[Start of section]

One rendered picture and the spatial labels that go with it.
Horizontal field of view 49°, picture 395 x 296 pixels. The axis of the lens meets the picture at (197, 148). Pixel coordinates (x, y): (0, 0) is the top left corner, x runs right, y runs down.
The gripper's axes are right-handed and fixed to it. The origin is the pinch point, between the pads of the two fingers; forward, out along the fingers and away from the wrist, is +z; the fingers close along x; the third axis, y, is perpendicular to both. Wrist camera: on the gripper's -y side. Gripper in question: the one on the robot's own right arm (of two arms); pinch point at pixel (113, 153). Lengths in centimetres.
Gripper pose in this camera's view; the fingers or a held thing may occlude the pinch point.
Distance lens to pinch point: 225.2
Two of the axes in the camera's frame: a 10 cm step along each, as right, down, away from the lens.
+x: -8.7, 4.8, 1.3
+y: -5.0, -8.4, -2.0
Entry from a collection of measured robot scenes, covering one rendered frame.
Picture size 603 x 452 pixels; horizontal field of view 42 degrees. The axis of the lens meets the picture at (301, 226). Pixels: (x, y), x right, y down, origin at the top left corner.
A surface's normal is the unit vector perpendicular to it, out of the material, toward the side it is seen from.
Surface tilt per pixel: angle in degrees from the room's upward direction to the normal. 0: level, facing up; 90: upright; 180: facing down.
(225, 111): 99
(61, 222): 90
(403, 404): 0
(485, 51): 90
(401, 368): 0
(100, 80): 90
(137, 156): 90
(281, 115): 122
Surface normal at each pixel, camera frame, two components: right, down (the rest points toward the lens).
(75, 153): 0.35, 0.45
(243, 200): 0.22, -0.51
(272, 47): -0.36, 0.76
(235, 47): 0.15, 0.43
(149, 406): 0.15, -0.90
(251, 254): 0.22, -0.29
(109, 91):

[End of section]

TASK REQUIREMENTS =
Answer with a number alone: how many lines of the listing above include the string "rendered"?

WRITTEN RESPONSE =
2